La nouvelle tournure que prend l'affaire ne surprend pas M. Tommelein, aujourd'hui membre du Parlement flamand. "Nous nous sommes contentés de dire, à propos de la procédure en appel, que le principe de séparation des pouvoirs avait peut-être été violé. Mais je savais, de sources judiciaires, qu'il y aurait une suite au dossier", explique-t-il. Jean-Marie Dedecker (LDD) et le Vlaams Belang ont embrayé.

Daniel Bacquelaine (chef de groupe MR) reconnaît que la Commission a elle-même prévu qu'elle pourrait reprendre ses travaux s'il y avait des éléments neufs dans le dossier mais il estime que cela ne pourrait se faire que lorsque toutes les procédures judiciaires seront épuisées. Pour Thierry Giet (PS), il est actuellement impossible d'aller plus loin. "S'il y a des éléments neufs, nous pourrons reprendre nos travaux mais nous n'en sommes qu'à une inculpation. Il faut attendre que le dossier soit clôturé sinon nous violerions le principe de la présomption d'innocence. Il faut respecter les droits de la défense", a délaré M. Giet. Même son de cloche de la part du chef de groupe CD&V Servais Verherstraeten, lequel a rappelé qu'on attend pour l'automne un rapport sur le sujet du Conseil supérieur de la Justice.

Du côté de l'opposition au Fédéral, chez Ecolo, on temporise aussi - tout en disant prêt à relancer les travaux de la commission dès que la Justice aura progressé. "Que la Justice avance rapidement, et nous reprendrons nos travaux, explique le député Ecolo Georges Gilkinet. A ce stade, il est prématuré de reprendre le travail. Reste maintenant qu'il apparaît de plus en plus clairement que d'autres magistrats voire d'autres membres du gouvernement ont été impliqués dans des fuites. Ecolo est disponible pour faire la clarté complète sur ce dossier", termine Georges Gilkinet.

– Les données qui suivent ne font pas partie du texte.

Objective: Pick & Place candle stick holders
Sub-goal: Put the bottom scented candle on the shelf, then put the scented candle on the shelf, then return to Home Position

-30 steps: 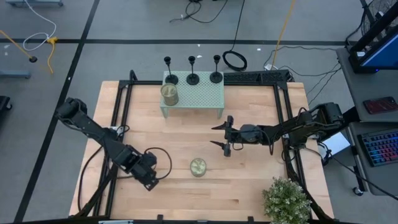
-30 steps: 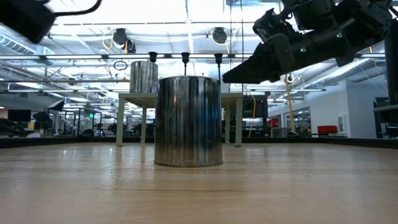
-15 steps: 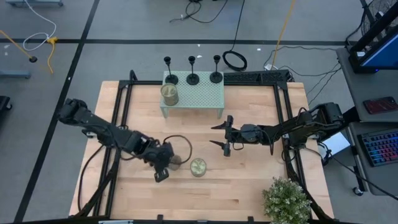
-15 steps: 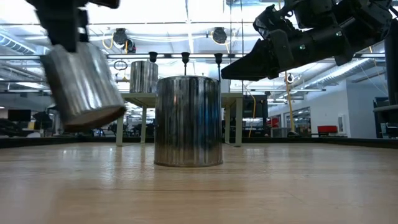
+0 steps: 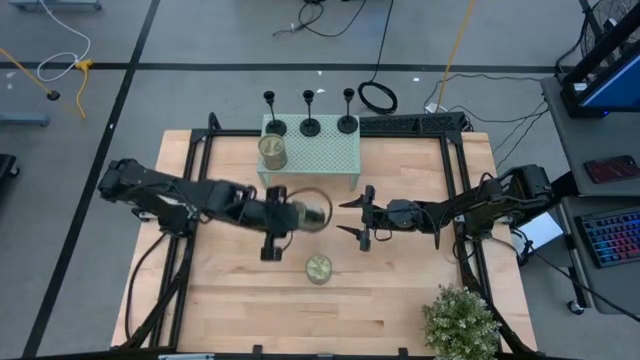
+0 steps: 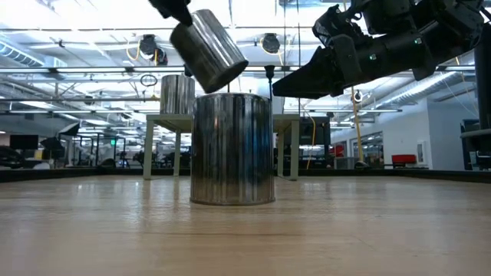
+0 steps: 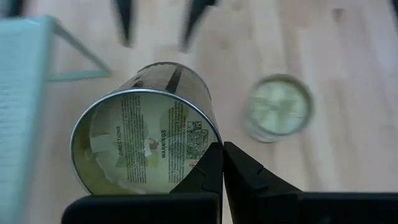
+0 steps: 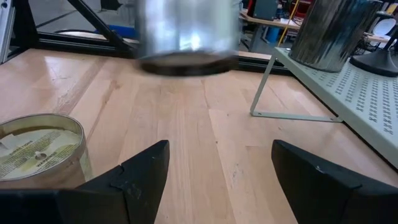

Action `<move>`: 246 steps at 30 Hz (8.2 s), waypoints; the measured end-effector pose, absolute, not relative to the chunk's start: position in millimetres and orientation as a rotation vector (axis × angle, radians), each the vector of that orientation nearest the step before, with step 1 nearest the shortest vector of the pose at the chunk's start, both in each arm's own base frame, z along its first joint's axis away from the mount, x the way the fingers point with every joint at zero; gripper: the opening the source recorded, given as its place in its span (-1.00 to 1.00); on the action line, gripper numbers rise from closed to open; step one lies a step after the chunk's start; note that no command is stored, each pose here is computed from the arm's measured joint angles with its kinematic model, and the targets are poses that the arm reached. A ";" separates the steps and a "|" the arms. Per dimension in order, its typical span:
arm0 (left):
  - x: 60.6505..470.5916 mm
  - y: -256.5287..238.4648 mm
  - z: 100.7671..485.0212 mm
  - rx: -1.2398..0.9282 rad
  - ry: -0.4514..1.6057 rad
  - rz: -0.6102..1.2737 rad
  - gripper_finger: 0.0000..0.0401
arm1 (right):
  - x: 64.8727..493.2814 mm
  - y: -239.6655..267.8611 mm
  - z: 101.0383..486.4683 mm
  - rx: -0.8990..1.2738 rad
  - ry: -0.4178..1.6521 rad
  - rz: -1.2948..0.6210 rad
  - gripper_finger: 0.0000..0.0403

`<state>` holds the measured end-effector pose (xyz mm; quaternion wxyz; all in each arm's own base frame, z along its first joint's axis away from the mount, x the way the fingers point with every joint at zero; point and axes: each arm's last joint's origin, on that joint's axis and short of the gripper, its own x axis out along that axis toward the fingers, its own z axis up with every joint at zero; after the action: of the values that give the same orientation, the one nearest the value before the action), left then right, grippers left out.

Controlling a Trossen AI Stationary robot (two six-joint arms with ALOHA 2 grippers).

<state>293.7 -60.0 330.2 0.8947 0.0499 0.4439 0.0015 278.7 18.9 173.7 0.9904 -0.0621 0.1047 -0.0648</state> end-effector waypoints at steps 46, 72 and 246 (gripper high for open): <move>349.1 138.1 350.1 0.124 1.218 0.160 -0.91 | 277.2 19.3 168.1 -0.107 0.267 -0.129 0.36; 347.7 112.9 371.7 0.249 1.139 0.228 -0.43 | 277.2 19.3 167.9 -0.113 0.270 -0.128 0.36; 95.1 -17.9 244.2 0.182 0.398 0.381 -0.88 | 117.0 -12.5 246.4 -0.223 0.073 0.041 -1.00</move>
<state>95.1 -17.9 244.2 0.9582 0.0898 0.1961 0.1880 117.0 -12.5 246.4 0.9929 -0.1112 0.0362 0.0206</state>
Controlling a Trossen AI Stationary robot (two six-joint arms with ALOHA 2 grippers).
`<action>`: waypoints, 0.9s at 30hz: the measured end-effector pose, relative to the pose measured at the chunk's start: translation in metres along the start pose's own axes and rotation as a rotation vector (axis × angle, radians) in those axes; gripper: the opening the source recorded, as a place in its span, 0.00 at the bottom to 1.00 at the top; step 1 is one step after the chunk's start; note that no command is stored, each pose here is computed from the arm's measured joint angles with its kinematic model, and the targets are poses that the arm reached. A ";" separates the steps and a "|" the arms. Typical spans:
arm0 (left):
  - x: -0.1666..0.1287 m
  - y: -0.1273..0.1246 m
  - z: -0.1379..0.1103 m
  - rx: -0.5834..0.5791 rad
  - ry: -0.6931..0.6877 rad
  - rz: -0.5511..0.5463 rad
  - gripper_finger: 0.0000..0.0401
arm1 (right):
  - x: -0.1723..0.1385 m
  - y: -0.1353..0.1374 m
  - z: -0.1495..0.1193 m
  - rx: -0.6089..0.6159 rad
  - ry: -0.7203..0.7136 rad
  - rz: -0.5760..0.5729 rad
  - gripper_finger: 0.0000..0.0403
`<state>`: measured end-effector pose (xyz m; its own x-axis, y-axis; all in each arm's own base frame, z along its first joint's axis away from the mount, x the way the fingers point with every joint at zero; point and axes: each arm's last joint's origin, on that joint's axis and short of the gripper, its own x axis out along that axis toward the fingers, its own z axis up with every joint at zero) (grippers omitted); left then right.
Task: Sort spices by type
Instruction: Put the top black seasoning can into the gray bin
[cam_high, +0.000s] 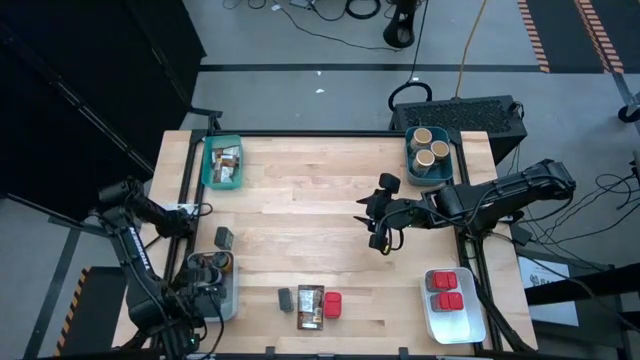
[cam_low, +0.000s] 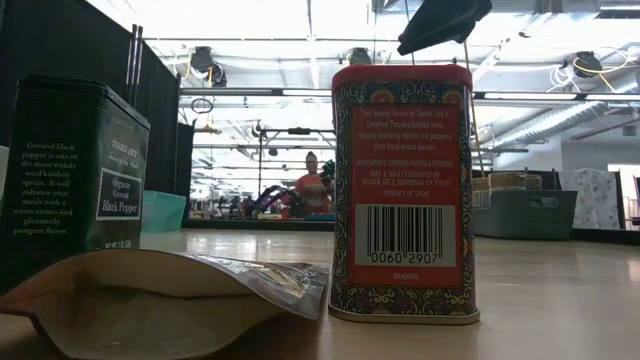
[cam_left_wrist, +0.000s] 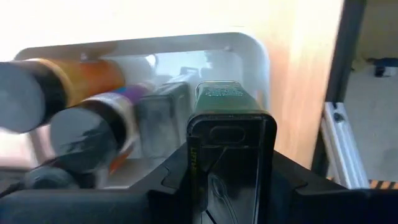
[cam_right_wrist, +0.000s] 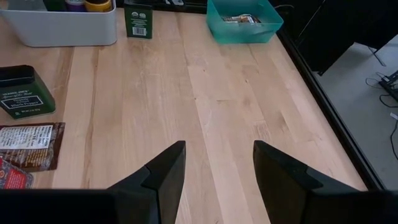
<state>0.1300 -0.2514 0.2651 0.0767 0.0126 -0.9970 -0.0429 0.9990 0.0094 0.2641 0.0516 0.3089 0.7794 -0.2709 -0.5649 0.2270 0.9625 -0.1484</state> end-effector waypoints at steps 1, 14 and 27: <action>0.002 -0.001 0.000 0.004 -0.004 -0.011 0.31 | 0.000 0.000 0.000 0.000 0.000 0.000 0.43; 0.020 0.000 -0.002 0.004 -0.004 -0.012 0.31 | 0.000 0.000 0.000 0.000 0.000 0.000 0.43; 0.046 0.003 -0.006 0.005 0.012 -0.014 0.31 | 0.000 0.000 0.000 0.000 0.000 0.000 0.43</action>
<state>0.1273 -0.2477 0.2185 0.0658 -0.0020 -0.9978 -0.0370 0.9993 -0.0045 0.2641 0.0515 0.3090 0.7796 -0.2710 -0.5647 0.2272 0.9625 -0.1482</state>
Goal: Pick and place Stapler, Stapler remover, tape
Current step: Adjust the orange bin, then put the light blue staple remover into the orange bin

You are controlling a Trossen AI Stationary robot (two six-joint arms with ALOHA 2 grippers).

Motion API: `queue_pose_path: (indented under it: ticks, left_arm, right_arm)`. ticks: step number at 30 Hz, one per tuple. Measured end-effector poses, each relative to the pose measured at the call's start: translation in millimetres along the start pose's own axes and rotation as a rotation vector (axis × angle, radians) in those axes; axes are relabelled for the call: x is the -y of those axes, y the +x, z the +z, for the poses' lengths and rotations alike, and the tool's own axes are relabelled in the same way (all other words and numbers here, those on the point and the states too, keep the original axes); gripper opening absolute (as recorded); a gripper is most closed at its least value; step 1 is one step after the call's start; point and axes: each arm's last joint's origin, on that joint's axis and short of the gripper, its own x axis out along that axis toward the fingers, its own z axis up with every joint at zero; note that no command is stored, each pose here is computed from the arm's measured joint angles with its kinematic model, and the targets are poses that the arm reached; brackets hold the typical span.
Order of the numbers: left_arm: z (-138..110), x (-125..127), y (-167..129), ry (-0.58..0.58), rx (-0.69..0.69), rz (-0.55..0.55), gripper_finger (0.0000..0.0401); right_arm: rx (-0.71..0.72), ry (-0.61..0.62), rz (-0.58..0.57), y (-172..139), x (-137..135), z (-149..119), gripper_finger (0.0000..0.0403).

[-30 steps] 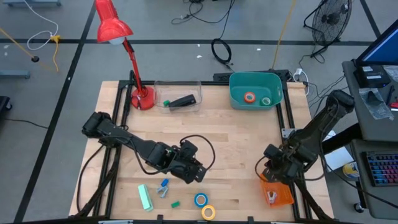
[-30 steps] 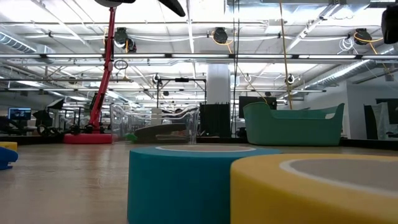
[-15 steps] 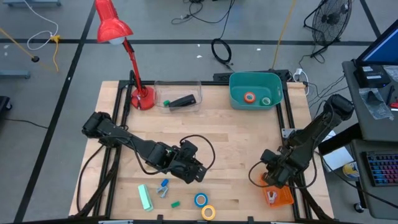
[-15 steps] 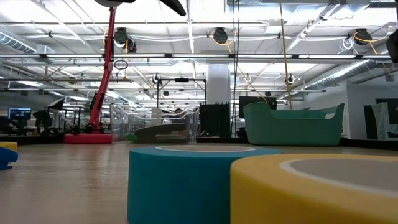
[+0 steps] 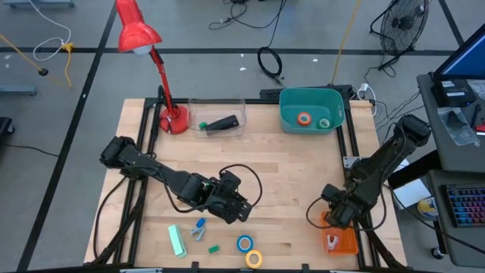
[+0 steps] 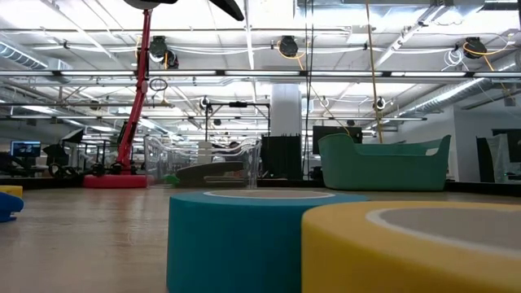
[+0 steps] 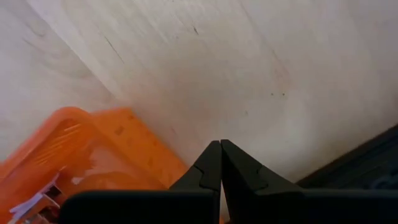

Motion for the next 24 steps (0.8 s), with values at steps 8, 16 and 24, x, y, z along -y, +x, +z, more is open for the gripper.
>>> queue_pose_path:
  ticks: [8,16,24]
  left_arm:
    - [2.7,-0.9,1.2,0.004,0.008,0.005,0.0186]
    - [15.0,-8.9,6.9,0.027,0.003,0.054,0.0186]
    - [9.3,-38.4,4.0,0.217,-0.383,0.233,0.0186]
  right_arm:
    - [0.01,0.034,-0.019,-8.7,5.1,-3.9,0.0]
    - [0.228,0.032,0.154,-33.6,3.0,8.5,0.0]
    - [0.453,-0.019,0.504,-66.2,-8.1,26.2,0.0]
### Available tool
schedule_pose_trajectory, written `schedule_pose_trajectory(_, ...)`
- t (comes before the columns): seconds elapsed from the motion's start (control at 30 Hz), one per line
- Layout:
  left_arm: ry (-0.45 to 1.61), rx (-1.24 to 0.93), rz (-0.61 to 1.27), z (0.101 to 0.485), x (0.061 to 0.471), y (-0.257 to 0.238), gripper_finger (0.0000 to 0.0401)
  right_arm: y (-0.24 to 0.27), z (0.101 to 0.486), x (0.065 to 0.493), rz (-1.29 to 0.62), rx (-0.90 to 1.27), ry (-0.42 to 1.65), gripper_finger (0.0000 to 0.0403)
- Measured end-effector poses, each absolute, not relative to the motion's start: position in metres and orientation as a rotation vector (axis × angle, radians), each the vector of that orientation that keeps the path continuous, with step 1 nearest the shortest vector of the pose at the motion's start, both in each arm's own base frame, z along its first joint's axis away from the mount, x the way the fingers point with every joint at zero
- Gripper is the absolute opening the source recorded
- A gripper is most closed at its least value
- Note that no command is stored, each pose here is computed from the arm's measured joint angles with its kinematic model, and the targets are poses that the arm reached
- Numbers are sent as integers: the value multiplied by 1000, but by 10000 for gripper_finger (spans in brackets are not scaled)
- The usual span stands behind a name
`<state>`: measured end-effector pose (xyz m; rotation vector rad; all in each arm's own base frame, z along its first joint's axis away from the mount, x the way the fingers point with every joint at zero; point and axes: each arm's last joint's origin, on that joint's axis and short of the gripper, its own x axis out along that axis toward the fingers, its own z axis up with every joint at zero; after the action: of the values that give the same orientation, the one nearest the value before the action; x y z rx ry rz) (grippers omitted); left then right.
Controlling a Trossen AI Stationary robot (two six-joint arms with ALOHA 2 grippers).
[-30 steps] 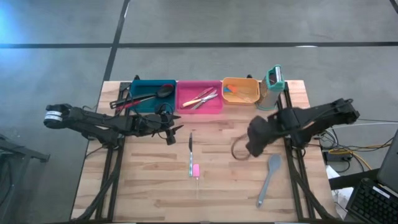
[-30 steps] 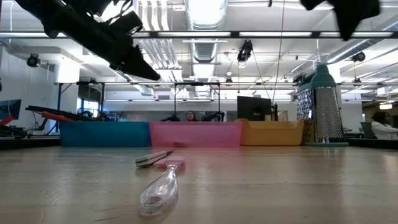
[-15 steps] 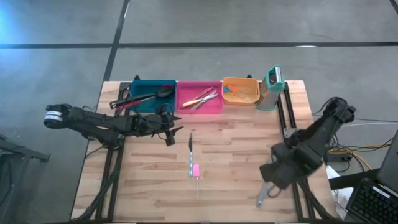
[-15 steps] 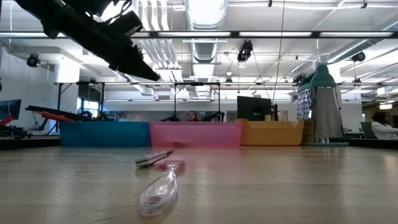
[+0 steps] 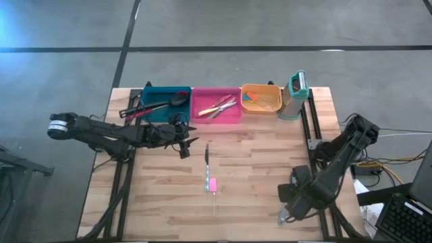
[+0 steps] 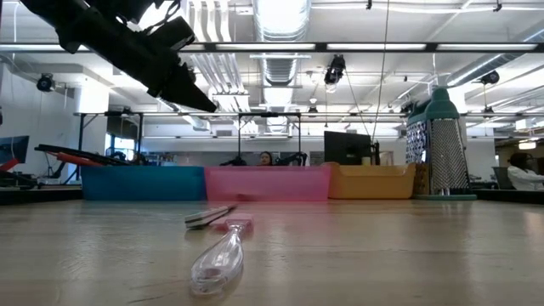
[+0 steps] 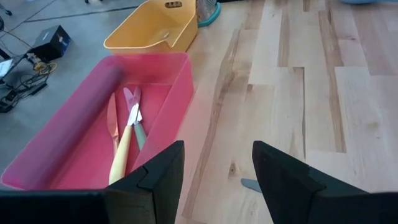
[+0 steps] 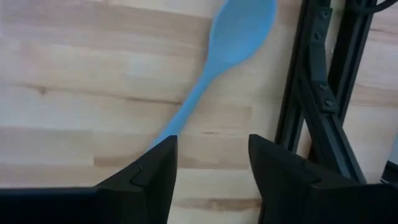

"De Tijd" écrivait, jeudi, que certains soupçons se portaient désormais sur le président de la Cour de cassation. Le juge d'instruction gantois a reçu le feu vert pour examiner le rôle exact Ivan Verougstraete. A-t-il également transmis certaines informations au gouvernement dans les instants qui ont précédé le prononcé de l'arrêt Fortis le 12 décembre ? Jusqu'à présent, les soupçons s'étaient concentrés sur le compagnon de l'un des trois conseillers du procès Fortis, Christine Schurmans. Selon "De Tijd", une enquête disciplinaire a été initiée contre M. Verougstraete et une sanction aurait été prise à son encontre.